Cate gasped, “oh Abby.” Her eyes brimmed with tears for the other woman’s suffering.

“Six weeks before the baby was due, I was driving back to the base. It was raining so hard and the wipers on the car had broken so I could barely see. I saw a shadow of something in the middle of the road and I swerved to avoid it. I remember the car juddering down the embankment, I was pulling frantically at the steering wheel and stamping my foot on the brake pedal but it just kept going. There was a sickening sound as the car hit the tree and I was thrown forward, my stomach crushed against the steering wheel. My head stopped just millimetres from the cracked windshield.”

Abby looked up at the skies, “I was rushed to the hospital. I didn’t speak German so I couldn’t understand what anybody was saying. They all looked so sombre. If I thought I’d felt bleak before, the thought that I’d killed my baby… It was the only thing that had been keeping me alive and it was gone. I stopped fighting.”

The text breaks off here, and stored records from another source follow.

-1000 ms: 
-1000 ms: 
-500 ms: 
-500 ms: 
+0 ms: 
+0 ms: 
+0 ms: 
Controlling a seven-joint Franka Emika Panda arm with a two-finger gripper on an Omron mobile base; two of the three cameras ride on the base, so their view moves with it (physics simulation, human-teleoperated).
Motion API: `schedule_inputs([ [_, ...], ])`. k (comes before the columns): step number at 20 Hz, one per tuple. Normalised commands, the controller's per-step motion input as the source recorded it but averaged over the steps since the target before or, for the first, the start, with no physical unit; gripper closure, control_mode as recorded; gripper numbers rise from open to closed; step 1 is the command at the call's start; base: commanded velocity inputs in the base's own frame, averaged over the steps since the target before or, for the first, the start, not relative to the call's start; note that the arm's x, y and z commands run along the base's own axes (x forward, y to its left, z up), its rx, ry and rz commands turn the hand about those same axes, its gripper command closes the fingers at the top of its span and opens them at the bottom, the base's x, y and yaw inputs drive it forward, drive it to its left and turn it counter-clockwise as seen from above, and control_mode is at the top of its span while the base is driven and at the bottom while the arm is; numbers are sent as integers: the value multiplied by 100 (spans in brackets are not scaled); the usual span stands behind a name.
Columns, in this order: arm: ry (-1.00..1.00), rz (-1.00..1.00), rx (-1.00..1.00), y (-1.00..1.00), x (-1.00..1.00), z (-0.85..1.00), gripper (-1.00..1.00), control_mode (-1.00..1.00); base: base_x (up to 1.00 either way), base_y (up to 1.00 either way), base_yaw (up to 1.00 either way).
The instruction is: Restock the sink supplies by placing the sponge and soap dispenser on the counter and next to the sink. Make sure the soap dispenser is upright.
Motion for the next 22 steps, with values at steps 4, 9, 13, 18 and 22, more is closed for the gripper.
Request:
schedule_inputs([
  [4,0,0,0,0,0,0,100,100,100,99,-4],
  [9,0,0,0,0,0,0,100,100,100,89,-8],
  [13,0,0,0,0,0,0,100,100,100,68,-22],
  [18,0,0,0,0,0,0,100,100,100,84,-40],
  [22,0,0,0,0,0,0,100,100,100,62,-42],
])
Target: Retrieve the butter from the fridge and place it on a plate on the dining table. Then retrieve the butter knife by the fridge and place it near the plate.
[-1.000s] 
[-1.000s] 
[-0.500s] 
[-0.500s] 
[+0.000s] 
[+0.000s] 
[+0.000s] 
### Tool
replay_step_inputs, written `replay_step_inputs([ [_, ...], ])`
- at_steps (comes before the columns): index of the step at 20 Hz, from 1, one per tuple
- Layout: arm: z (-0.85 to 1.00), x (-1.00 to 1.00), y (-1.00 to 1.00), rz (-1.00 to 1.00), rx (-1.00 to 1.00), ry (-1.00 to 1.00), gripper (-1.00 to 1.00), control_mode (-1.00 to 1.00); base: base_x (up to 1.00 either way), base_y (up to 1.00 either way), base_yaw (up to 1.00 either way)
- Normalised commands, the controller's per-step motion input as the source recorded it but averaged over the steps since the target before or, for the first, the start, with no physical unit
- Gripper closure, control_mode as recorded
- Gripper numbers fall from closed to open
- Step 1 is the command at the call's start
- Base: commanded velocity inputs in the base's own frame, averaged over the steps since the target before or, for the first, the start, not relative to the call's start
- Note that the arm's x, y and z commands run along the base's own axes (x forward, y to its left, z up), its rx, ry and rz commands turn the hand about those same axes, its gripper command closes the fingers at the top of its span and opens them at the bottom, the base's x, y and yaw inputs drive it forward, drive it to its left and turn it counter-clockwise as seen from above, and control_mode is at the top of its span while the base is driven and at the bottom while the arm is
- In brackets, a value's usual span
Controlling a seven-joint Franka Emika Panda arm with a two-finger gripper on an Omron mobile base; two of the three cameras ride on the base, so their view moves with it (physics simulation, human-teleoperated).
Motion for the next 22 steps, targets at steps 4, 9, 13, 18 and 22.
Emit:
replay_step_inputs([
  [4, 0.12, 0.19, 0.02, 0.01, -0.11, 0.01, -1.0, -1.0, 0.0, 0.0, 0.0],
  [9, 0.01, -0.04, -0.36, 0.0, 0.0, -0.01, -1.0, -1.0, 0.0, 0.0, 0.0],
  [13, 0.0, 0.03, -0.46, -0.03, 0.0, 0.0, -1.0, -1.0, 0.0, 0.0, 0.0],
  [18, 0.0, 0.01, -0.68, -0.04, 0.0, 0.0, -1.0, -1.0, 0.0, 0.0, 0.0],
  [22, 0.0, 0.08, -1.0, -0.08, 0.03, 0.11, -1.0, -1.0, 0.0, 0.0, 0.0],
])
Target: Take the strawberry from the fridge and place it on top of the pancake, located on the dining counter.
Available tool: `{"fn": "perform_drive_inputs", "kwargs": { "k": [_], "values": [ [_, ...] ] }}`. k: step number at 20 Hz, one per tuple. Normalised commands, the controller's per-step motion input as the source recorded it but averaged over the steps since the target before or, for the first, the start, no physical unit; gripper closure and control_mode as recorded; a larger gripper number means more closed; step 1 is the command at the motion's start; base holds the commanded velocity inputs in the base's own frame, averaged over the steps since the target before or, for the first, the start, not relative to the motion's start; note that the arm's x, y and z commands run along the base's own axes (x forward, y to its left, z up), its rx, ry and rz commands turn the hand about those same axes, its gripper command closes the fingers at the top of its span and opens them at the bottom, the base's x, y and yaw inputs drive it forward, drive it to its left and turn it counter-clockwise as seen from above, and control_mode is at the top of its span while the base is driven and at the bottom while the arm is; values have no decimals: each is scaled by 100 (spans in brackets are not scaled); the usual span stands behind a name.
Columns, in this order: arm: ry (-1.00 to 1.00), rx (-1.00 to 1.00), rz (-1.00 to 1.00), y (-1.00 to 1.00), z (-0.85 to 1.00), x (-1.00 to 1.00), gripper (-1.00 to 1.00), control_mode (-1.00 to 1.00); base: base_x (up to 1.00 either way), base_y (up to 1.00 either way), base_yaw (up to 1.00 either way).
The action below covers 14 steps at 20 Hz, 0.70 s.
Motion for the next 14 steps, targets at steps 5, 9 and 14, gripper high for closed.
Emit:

“Because he was so tiny, Nathaniel had to stay at the hospital in an incubator. I can still remember the first time I ever saw him, he could have fitted into the palm of my hand and he had so many wires and tubes covering his body. Sarge had to go back to work. I said to myself that I’d stay just until Nathaniel was discharged from the hospital. I owed him that at least.”

Abby’s eyes sparkled with pride, “he was such a little fighter. When he was taken off the ventilator and could breathe on his own for the first time, I was so incredibly proud of him. One of the nurses who looked after him spoke a little English and she told me that her own son had been born prematurely and he was now all grown up and had recently got married. She showed me the photo of her handsome son and his bride and I thought for the first time about all the things I’d be missing if I killed myself. I went to the small chapel in the hospital and I broke down sobbing thinking about the milestones in my children’s lives; first days of school, high-school graduations, college, weddings, grandchildren. I wanted it, all of it.”

“I wish I could say that it was like flicking a light switch, that I got rid of all the darkness and lived happily ever after.”

“Thirty-three,” Cate said quietly. “That’s how many rocks I thought I needed to fill my pockets with to sink to the bottom of the Sound and never resurface.”

“Sweetheart,” Abby held Cate’s face in her hands. “Please know that the darkness doesn’t last. When you hold that precious baby in your arms… It’s why I make such a big fuss about Nathaniel’s birthday every year. I’m giving thanks for everything that happened that day. There was a reason that my head stopped just millimetres from hitting that windshield, that there was a doctor on that same quiet road coming back from his shift at the hospital… My tiny little boy with all those tubes and wires is now all grown up and winning kickboxing competitions. What happened on that day saved my life.”